What you are asked to do.
Skipping any pictures, repeat exactly and only the lines from the one that holds "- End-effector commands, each" to the last line of the material, both included.

======== Source data ========

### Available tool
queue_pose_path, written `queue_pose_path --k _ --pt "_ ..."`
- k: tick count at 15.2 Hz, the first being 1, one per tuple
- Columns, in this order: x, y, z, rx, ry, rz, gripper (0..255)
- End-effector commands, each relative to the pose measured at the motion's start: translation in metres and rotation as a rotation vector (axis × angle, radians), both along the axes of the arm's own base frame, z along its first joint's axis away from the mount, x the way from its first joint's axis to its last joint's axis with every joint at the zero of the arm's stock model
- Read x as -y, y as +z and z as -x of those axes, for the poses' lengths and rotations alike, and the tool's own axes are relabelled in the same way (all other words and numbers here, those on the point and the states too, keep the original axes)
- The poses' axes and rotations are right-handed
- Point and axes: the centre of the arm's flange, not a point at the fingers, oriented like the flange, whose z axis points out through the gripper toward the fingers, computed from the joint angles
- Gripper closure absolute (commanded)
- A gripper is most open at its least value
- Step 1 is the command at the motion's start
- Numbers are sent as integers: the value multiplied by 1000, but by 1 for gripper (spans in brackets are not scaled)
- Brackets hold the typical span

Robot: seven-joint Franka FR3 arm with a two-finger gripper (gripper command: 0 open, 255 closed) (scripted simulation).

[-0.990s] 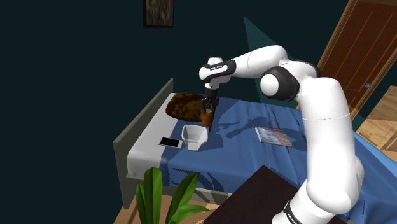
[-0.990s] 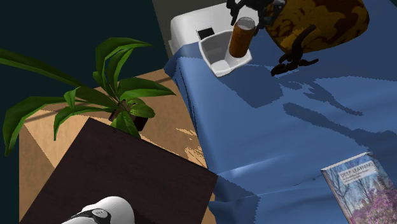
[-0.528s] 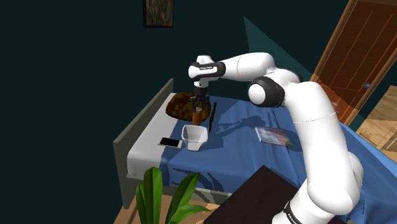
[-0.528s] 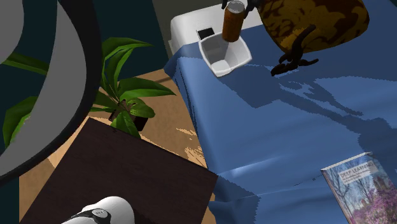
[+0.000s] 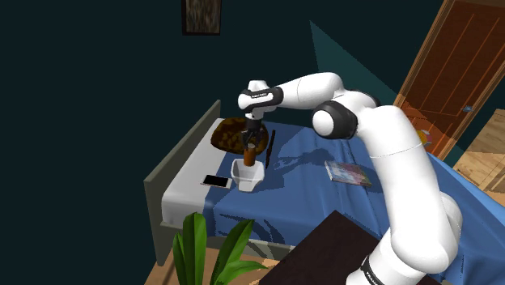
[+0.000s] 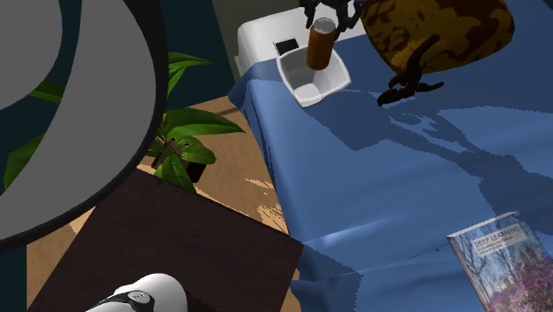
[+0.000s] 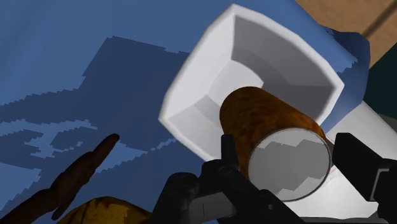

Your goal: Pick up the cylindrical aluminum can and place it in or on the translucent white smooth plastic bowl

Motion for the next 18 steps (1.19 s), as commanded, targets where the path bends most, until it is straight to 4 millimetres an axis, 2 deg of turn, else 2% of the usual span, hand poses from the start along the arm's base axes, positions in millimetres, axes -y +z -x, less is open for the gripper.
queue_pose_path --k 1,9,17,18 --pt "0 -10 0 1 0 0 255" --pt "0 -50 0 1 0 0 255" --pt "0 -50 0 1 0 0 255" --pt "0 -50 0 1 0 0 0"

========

Exercise result.
- End-effector commands, each relative to the pose measured at the motion's start: translation in metres and rotation as a rotation vector (axis × angle, radians), both along the axes of the arm's own base frame, z along its first joint's axis away from the mount, x the way from its first joint's axis to its last joint's axis with every joint at the zero of the arm's stock model
- Read x as -y, y as +z and z as -x of those axes, for the poses' lengths and rotations alike, and the tool's own axes are relabelled in the same way (all other words and numbers here, those on the point and the states too, keep the original axes)
- The poses' axes and rotations are right-handed
- Point and axes: the centre of the arm's flange, not a point at the fingers, oriented like the flange, whose z axis points out through the gripper toward the fingers, computed from the joint angles
- Gripper closure absolute (commanded)
- A gripper is most open at its least value
- Step 1 is the command at the motion's start
- Numbers are sent as integers: the value multiplied by 1000, but by 1 for gripper (spans in brackets are not scaled)
- Brackets hold the typical span

Robot: seven-joint Franka FR3 arm with a two-finger gripper (gripper command: 0 open, 255 closed) (scripted simulation).

[-0.990s] 
[-0.990s] 
[-0.528s] 
[-0.528s] 
[+0.000s] 
[+0.000s] 
[+0.000s] 

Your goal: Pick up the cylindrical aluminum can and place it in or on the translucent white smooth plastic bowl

Motion for the next 18 steps (1.19 s), as commanded, targets where the path bends most, until it is straight to 4 millimetres an axis, 2 deg of turn, else 2% of the usual span, hand poses from the start along the arm's base axes, positions in millimetres, axes -y +z -x, less is open for the gripper.
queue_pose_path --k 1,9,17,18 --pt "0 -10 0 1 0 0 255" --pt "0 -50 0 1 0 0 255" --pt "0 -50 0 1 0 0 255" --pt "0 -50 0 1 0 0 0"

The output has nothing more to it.